[Opening Given data section]

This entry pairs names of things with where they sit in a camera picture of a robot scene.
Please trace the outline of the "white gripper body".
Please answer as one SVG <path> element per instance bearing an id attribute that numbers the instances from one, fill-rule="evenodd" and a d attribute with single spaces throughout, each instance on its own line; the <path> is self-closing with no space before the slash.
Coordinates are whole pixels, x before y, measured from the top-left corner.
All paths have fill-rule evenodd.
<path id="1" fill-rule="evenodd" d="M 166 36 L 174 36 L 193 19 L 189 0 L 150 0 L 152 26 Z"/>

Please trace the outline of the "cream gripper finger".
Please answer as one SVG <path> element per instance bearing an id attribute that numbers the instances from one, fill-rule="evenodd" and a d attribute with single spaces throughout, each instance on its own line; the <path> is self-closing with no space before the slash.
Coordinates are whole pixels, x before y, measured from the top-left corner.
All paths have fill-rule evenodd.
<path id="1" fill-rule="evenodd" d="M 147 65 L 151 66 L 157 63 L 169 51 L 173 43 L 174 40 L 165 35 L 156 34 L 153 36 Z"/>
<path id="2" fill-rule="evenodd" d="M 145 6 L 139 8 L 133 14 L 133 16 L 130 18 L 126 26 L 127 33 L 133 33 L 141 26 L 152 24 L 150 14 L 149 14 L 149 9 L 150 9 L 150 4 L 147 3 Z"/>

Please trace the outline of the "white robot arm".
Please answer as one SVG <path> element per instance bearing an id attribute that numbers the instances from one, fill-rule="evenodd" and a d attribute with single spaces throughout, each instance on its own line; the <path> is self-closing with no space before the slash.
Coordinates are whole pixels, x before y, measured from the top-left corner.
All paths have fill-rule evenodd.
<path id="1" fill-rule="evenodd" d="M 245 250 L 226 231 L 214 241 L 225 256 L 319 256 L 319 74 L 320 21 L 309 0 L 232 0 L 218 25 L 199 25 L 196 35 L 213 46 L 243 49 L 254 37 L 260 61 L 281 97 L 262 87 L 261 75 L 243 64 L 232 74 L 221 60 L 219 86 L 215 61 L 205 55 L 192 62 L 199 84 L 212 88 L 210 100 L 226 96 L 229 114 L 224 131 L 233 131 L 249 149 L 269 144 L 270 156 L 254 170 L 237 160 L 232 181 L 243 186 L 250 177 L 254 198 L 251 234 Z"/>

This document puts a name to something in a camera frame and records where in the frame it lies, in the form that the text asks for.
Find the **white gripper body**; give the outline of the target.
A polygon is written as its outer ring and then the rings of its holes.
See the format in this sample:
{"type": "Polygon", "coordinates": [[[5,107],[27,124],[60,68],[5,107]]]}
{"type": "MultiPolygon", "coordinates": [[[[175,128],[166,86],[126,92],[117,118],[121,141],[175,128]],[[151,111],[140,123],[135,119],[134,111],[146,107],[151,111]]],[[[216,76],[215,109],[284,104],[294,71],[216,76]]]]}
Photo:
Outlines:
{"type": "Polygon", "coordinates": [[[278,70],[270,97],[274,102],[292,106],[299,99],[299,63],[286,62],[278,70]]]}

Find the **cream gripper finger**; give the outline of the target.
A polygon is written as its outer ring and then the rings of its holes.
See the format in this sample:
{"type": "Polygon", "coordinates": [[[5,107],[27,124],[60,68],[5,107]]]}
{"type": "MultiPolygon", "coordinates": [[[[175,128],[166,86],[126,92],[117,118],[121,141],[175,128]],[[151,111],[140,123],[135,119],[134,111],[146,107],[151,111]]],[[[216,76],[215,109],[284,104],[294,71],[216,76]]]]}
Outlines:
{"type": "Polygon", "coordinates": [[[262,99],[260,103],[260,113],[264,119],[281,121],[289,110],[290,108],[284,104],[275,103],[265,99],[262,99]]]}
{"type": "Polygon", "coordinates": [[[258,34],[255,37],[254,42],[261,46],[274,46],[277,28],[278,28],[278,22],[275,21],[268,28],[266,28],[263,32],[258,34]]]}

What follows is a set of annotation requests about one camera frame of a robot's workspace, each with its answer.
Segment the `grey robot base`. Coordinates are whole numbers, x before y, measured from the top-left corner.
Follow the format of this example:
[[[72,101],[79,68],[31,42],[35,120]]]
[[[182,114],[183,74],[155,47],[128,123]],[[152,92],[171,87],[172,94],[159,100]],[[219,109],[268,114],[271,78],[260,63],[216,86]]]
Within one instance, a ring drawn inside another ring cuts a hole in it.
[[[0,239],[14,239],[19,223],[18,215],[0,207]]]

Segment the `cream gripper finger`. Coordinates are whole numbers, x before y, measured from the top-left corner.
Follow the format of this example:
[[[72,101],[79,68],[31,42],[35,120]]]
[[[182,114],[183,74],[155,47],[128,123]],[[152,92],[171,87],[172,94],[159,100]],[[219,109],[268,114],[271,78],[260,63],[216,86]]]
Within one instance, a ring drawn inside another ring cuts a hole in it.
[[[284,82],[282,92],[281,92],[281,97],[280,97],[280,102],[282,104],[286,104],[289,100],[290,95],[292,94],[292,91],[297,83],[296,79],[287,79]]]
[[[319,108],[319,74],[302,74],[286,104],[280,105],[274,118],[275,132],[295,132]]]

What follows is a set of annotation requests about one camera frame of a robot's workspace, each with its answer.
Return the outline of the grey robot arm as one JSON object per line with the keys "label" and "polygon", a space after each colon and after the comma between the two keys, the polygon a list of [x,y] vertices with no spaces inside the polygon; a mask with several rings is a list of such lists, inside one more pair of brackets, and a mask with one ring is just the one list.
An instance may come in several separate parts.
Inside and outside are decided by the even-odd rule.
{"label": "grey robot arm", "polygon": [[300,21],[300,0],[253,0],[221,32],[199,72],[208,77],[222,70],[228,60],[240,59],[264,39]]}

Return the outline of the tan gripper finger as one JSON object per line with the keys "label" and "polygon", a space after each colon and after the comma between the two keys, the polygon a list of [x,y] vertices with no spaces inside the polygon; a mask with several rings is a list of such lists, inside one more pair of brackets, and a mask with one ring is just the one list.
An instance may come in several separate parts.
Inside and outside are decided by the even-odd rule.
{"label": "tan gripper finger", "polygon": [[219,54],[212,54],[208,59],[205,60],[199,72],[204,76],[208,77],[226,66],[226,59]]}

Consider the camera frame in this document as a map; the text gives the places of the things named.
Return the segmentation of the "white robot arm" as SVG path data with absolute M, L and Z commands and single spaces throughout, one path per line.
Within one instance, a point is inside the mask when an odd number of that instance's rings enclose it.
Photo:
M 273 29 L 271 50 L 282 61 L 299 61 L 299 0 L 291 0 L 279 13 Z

[Closing Given data section]

> _Instructions to follow_
Copy every record once more, exactly as given.

> _Solution to this problem_
This entry pairs names of things with where they sit in a camera picture of a robot scene.
Please trace the outline of the "white gripper body".
Please answer as one SVG <path> element per instance bearing an id attribute that numbers the instances from one, fill-rule="evenodd" and a d attribute with single spaces throughout, each instance on its own line; the <path> is self-closing with no space before the slash.
Coordinates are whole pixels, x before y, measured from the top-left corner.
All paths have fill-rule evenodd.
<path id="1" fill-rule="evenodd" d="M 166 36 L 174 36 L 193 19 L 189 0 L 150 0 L 152 26 Z"/>

Please trace the outline of the "cream gripper finger".
Please answer as one SVG <path> element per instance bearing an id attribute that numbers the instances from one, fill-rule="evenodd" and a d attribute with single spaces throughout, each instance on its own line; the <path> is self-closing with no space before the slash.
Coordinates are whole pixels, x before y, measured from the top-left corner.
All paths have fill-rule evenodd.
<path id="1" fill-rule="evenodd" d="M 147 65 L 151 66 L 157 63 L 169 51 L 173 43 L 174 40 L 165 35 L 156 34 L 153 36 Z"/>
<path id="2" fill-rule="evenodd" d="M 145 6 L 139 8 L 133 14 L 133 16 L 130 18 L 126 26 L 127 33 L 133 33 L 141 26 L 152 24 L 150 14 L 149 14 L 149 9 L 150 9 L 150 4 L 147 3 Z"/>

Please trace the outline of the "white robot arm".
Please answer as one SVG <path> element per instance bearing an id attribute that numbers the instances from one, fill-rule="evenodd" and a d attribute with single spaces throughout, each instance on its own line; the <path> is self-closing with no space before the slash.
Coordinates are whole pixels, x before y, measured from the top-left corner.
All paths have fill-rule evenodd.
<path id="1" fill-rule="evenodd" d="M 245 250 L 226 231 L 214 241 L 225 256 L 319 256 L 319 74 L 320 21 L 309 0 L 232 0 L 218 25 L 199 25 L 196 35 L 213 46 L 243 49 L 254 37 L 260 61 L 281 97 L 262 87 L 261 75 L 243 64 L 232 74 L 221 60 L 219 86 L 215 61 L 205 55 L 192 62 L 199 84 L 212 88 L 210 100 L 226 96 L 229 114 L 224 131 L 233 131 L 249 149 L 269 144 L 270 156 L 254 170 L 237 160 L 232 181 L 243 186 L 250 177 L 254 198 L 251 234 Z"/>

This document puts a name to something in a camera frame and records where in the frame it lies, in the form that the text asks for.
Find the **white gripper body**; give the outline of the target.
A polygon is written as its outer ring and then the rings of its holes.
See the format in this sample:
{"type": "Polygon", "coordinates": [[[5,107],[27,124],[60,68],[5,107]]]}
{"type": "MultiPolygon", "coordinates": [[[[175,128],[166,86],[126,92],[117,118],[121,141],[175,128]],[[151,111],[140,123],[135,119],[134,111],[146,107],[151,111]]],[[[216,76],[215,109],[284,104],[294,71],[216,76]]]]}
Photo:
Outlines:
{"type": "Polygon", "coordinates": [[[278,70],[270,97],[274,102],[292,106],[299,99],[299,63],[286,62],[278,70]]]}

Find the **cream gripper finger**; give the outline of the target.
A polygon is written as its outer ring and then the rings of its holes.
See the format in this sample:
{"type": "Polygon", "coordinates": [[[5,107],[27,124],[60,68],[5,107]]]}
{"type": "MultiPolygon", "coordinates": [[[[175,128],[166,86],[126,92],[117,118],[121,141],[175,128]],[[151,111],[140,123],[135,119],[134,111],[146,107],[151,111]]],[[[216,76],[215,109],[284,104],[294,71],[216,76]]]]}
Outlines:
{"type": "Polygon", "coordinates": [[[262,99],[260,103],[260,113],[264,119],[281,121],[289,110],[290,108],[284,104],[275,103],[265,99],[262,99]]]}
{"type": "Polygon", "coordinates": [[[258,34],[255,37],[254,42],[261,46],[274,46],[277,28],[278,28],[278,22],[275,21],[268,28],[266,28],[263,32],[258,34]]]}

What follows is a set of annotation requests about one camera frame of a robot's workspace, each with its answer.
Segment the `grey robot base`. Coordinates are whole numbers, x before y, measured from the top-left corner.
Follow the format of this example:
[[[72,101],[79,68],[31,42],[35,120]]]
[[[182,114],[183,74],[155,47],[128,123]],[[152,92],[171,87],[172,94],[159,100]],[[219,109],[268,114],[271,78],[260,63],[216,86]]]
Within one instance, a ring drawn inside another ring cuts a hole in it.
[[[0,239],[14,239],[19,223],[18,215],[0,207]]]

Segment the `cream gripper finger`. Coordinates are whole numbers, x before y, measured from the top-left corner.
Follow the format of this example:
[[[72,101],[79,68],[31,42],[35,120]]]
[[[182,114],[183,74],[155,47],[128,123]],[[152,92],[171,87],[172,94],[159,100]],[[219,109],[268,114],[271,78],[260,63],[216,86]]]
Within one instance, a ring drawn inside another ring cuts a hole in it.
[[[284,82],[282,92],[281,92],[281,97],[280,97],[280,102],[282,104],[286,104],[289,100],[290,95],[292,94],[292,91],[297,83],[296,79],[287,79]]]
[[[319,108],[319,74],[302,74],[286,104],[280,105],[274,118],[275,132],[295,132]]]

What follows is a set of annotation requests about one camera frame of a robot's workspace, each with its answer.
Return the outline of the grey robot arm as one JSON object per line with the keys "label" and "polygon", a space after each colon and after the comma between the two keys, the polygon a list of [x,y] vertices with no spaces inside the polygon; a mask with several rings is a list of such lists, inside one more pair of brackets, and a mask with one ring is just the one list.
An instance may come in several separate parts.
Inside and outside are decided by the even-odd rule.
{"label": "grey robot arm", "polygon": [[300,21],[300,0],[253,0],[221,32],[199,72],[208,77],[222,70],[228,60],[240,59],[264,39]]}

Return the outline of the tan gripper finger as one JSON object per line with the keys "label" and "polygon", a space after each colon and after the comma between the two keys, the polygon a list of [x,y] vertices with no spaces inside the polygon; a mask with several rings is a list of such lists, inside one more pair of brackets, and a mask with one ring is just the one list.
An instance may come in several separate parts.
Inside and outside are decided by the even-odd rule.
{"label": "tan gripper finger", "polygon": [[219,54],[212,54],[208,59],[205,60],[199,72],[204,76],[208,77],[226,66],[226,59]]}

Consider the camera frame in this document as a map; the text gives the places of the things named.
Return the segmentation of the "white robot arm" as SVG path data with absolute M, L and Z commands and single spaces throughout, one path per line.
Within one instance, a point is inside the mask when an odd number of that instance's rings enclose it.
Photo:
M 273 29 L 271 50 L 282 61 L 299 61 L 299 0 L 291 0 L 279 13 Z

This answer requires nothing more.